Known for his innovative design sophisticatedly woven with his commitment to environmental sustainability, Amit Aggarwal is ready make his mark at the India Couture Week. For his debut, Aggarwal has come up with his collection ‘Crystalis’, inspired by the formation of crystals at a molecular level and the chrysalis around a butterfly’s cocoon.
Aggarwal believes that the two pillars of his design — crystals and chrysalis — resonate well with his design process. “Both concepts are bound at their very core by the idea of units, sometimes geometric and sometimes organic, coalescing together to form complex structural formations in our physical world. This phenomenon greatly resonates with our design process, one that’s centered on forging unique materials together to create singular design units and then repeating them to create complex patterns, textiles and embroideries,” shares Aggarwal, who came across a video on the natural phenomenon of crystal formation which really stuck with him. “I was inspired by nature’s awe-inspiring forms and took that as the starting point for our design process, we then worked on aligning the process with our signature style. The idea core of the collection revolves around the beauty of how a single unit is replicated to form a complex, multi-dimensional pattern.”
To complement his theme, Aggarwal made sure that everything was in sync — from the form and texture of the design elements to the colour palette. “The form and texture of our design elements have been specifically designed to be sharp, angular and crystalline in appearance to reflect this core inspiration. The metallic encasing that forms around the cocoon of a butterfly, the chrysalis, has been a formative aesthetic influence in this collection in equal measure.”
Aggarwal has explored a range of three-dimensional hand embroideries in various crystalline and bio mimicked forms and motifs. “The meticulous hand embroideries are inspired by organic forms and angular structures, which are then adorned with our signature polymer detailing that has been used in conjunction with multiple textile techniques to create dimension and surface texture that mimic crystalline composition and lines.”
The silhouette has been used to extenuate the drama without negotiating on traditional aspect. “One of the most compelling stories in our couture 2018 presentation is our extensive silhouette exploration, morphing different aspects of traditional Indian and Western couture shapes with each other and infusing them with structure and form to enhance the female body,” shares Aggarwal, who has used a palette consisting of jewel tones of rose quartz, silver onyx, emerald, amethyst, topaz and sapphire, as well as metallic shades of rose gold, silver, pewter and light gold.

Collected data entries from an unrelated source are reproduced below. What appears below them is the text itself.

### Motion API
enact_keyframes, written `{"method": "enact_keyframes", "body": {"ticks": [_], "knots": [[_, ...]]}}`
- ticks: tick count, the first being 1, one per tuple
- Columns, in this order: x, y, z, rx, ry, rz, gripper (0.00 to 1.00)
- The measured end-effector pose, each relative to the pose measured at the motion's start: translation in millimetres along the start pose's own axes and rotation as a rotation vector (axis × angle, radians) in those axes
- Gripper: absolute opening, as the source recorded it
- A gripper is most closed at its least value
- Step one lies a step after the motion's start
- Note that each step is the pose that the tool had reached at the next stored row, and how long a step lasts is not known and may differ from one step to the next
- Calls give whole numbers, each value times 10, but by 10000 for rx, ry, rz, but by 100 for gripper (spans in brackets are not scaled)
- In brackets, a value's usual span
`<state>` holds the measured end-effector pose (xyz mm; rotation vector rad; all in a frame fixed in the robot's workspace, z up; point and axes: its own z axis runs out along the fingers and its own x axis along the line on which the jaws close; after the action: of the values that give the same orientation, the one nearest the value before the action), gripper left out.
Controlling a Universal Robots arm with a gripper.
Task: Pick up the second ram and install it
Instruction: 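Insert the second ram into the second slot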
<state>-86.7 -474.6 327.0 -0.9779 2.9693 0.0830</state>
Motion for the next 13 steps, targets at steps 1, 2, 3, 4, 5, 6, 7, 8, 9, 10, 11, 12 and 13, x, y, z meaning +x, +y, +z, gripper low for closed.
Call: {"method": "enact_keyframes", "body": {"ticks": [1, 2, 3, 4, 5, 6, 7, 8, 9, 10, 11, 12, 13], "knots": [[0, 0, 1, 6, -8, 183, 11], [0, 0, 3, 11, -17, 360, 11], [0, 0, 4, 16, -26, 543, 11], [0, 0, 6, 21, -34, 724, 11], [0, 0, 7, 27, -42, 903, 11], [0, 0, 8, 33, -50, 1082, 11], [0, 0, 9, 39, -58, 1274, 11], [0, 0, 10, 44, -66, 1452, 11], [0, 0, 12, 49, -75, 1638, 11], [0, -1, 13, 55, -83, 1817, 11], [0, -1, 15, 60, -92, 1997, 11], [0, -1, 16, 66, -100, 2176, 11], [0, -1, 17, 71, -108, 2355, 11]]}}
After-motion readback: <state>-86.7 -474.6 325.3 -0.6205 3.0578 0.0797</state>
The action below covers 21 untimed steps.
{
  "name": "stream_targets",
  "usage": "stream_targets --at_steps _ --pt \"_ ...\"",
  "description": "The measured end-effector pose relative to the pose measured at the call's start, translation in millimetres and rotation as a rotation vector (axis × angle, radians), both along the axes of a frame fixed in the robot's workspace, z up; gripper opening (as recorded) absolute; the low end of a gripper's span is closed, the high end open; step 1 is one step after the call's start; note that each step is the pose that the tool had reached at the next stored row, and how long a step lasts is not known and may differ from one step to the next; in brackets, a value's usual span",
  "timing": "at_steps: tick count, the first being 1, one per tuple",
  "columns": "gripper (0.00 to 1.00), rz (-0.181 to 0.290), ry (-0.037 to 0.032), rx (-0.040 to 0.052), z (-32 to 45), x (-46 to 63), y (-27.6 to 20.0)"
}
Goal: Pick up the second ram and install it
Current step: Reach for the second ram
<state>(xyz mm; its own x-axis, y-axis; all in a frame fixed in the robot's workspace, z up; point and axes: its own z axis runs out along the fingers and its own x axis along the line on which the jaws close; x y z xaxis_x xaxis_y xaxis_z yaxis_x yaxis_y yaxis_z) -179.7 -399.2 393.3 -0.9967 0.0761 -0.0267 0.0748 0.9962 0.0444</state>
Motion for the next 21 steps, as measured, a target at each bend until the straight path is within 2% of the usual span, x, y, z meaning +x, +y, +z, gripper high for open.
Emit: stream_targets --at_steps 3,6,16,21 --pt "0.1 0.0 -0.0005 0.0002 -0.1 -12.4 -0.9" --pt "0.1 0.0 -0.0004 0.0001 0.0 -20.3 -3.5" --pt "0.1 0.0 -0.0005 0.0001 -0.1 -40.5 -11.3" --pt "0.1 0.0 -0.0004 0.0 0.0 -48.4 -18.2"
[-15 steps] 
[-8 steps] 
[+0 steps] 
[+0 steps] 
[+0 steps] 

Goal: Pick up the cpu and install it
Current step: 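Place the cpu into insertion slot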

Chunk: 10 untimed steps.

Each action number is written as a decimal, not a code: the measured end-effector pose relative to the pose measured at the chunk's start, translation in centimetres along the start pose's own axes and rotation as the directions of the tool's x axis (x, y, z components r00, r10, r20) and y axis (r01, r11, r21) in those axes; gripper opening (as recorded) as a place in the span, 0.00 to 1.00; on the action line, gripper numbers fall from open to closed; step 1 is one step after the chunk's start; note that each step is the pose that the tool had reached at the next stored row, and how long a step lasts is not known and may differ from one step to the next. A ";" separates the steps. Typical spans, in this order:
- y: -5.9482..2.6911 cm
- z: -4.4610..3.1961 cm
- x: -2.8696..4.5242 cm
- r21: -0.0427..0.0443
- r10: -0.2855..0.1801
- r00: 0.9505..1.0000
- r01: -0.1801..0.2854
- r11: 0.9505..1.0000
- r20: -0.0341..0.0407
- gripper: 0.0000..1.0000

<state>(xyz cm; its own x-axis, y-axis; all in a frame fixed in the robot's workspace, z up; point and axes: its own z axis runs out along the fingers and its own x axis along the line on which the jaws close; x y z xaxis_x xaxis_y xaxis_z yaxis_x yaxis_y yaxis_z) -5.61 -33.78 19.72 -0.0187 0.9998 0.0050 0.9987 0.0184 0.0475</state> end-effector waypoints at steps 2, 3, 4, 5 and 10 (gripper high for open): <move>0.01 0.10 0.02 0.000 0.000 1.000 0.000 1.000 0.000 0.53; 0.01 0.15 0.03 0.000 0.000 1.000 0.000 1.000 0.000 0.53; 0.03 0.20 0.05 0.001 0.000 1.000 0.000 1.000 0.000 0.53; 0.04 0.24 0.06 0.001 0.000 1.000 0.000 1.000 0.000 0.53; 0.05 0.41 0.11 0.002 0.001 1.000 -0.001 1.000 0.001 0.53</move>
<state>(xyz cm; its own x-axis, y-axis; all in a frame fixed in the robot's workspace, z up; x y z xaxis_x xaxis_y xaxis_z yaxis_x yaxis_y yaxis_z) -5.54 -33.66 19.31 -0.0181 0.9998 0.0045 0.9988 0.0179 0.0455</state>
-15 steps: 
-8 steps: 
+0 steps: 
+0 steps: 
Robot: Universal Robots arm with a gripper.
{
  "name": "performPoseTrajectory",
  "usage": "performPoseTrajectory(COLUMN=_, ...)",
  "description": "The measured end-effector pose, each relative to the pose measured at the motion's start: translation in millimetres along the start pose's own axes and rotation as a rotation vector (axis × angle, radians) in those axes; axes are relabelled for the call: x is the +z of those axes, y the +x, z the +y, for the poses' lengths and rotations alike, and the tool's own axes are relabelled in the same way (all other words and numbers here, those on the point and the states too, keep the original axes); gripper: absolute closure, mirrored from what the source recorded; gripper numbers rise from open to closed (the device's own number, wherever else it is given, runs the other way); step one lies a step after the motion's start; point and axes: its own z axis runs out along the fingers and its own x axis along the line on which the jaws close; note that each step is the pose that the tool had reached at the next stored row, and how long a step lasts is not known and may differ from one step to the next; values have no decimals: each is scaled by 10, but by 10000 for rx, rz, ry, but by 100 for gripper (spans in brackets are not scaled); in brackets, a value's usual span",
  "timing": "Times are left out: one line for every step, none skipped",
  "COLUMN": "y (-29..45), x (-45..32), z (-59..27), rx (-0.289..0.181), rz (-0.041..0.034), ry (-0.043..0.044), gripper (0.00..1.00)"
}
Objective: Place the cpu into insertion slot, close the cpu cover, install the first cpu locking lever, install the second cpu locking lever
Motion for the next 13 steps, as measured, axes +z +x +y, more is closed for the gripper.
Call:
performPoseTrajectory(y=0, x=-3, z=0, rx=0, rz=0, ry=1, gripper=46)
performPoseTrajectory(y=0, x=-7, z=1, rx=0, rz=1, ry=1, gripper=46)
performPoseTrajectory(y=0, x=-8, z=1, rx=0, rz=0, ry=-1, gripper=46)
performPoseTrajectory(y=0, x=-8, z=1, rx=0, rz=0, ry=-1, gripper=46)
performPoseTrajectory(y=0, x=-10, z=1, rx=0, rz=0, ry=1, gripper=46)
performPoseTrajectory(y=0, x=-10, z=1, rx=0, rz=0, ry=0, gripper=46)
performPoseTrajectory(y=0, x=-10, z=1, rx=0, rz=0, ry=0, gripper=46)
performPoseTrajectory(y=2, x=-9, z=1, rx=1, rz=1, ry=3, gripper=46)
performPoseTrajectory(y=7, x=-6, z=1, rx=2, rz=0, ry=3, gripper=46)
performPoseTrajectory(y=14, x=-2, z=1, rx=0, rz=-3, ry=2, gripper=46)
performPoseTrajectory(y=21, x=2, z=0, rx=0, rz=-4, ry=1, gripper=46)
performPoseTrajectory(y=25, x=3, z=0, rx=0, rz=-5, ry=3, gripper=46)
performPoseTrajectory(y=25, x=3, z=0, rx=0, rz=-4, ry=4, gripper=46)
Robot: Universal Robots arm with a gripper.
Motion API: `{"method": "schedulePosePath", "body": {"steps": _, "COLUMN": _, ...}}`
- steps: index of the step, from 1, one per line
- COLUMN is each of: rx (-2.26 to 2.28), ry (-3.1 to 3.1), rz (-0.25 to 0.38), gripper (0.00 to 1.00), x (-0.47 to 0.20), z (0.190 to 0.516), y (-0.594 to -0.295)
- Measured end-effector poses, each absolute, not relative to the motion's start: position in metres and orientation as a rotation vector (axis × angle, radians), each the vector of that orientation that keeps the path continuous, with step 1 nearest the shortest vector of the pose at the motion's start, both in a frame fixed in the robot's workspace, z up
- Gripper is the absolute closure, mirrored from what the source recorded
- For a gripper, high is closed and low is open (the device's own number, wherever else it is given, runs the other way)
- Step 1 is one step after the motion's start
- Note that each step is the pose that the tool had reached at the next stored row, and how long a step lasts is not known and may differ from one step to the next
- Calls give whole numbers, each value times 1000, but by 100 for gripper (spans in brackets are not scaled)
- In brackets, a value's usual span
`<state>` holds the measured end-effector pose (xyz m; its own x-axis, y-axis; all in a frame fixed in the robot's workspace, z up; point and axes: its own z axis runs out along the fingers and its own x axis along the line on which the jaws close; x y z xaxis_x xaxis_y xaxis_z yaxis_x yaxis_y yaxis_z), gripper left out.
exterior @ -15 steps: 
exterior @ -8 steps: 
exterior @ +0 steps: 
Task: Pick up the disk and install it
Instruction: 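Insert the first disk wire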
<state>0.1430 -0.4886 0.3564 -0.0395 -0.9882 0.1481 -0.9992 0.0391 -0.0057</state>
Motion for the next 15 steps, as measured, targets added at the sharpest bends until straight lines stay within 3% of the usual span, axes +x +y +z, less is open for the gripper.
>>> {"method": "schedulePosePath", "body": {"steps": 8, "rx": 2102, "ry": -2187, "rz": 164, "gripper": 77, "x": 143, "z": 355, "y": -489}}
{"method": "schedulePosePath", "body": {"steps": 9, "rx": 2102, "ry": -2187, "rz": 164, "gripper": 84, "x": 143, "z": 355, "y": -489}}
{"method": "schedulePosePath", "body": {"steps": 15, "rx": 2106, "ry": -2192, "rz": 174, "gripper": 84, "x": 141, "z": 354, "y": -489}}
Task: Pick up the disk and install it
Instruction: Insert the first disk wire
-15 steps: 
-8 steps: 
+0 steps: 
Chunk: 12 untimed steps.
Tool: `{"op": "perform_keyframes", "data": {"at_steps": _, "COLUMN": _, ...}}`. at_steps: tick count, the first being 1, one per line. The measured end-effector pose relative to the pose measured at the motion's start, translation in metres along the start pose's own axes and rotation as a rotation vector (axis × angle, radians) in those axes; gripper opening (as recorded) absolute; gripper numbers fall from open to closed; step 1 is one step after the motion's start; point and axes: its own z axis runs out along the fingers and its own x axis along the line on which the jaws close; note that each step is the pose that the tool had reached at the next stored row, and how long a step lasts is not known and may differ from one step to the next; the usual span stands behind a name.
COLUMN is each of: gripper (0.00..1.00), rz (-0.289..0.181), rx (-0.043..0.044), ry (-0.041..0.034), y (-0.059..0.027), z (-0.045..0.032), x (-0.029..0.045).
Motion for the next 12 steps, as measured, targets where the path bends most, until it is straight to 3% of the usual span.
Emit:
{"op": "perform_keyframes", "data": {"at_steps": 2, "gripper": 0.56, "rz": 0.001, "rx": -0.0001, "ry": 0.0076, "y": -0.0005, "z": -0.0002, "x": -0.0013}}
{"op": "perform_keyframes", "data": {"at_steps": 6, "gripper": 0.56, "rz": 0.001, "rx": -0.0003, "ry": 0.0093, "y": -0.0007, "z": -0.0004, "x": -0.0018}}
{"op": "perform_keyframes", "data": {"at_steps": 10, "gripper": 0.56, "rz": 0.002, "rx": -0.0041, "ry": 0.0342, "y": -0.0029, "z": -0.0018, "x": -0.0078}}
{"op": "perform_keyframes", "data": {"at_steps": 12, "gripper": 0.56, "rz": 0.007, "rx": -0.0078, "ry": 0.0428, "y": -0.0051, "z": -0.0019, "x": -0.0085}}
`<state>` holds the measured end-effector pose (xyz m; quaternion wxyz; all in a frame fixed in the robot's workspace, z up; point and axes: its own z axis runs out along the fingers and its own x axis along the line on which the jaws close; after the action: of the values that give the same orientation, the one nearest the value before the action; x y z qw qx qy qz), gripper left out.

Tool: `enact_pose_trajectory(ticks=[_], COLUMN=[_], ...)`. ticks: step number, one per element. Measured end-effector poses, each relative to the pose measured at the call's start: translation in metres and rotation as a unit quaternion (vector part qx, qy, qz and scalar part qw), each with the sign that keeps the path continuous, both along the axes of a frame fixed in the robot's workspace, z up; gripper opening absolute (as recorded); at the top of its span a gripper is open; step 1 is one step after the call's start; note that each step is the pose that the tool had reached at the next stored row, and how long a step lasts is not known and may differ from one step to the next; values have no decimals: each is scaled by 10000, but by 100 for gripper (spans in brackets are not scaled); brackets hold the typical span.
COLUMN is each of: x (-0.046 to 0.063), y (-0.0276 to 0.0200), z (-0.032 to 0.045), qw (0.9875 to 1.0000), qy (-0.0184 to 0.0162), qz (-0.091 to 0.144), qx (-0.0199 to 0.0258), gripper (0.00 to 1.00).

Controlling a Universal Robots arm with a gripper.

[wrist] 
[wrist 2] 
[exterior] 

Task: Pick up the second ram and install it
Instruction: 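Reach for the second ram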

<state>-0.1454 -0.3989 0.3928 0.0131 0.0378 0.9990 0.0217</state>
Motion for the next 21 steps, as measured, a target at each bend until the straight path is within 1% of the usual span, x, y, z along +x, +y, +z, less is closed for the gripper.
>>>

For Aggarwal, design needs to be sustainable too. “By understanding how workmanship can be used in alliance with latest advances in technology, we have worked on creating a new language of sustainability. Using modern industrial materials along with age-old techniques of zari and zardozi, our textiles have been replaced with something radical,” adds Aggarwal, who believes that the future of Indian couture is not just bridal anymore. “I feel couture in the modern language is going to open a lot of doors with younger generation today setting up different avenues or different possibilities to wear something unique and special. Couture will be a wider terminology in the future.”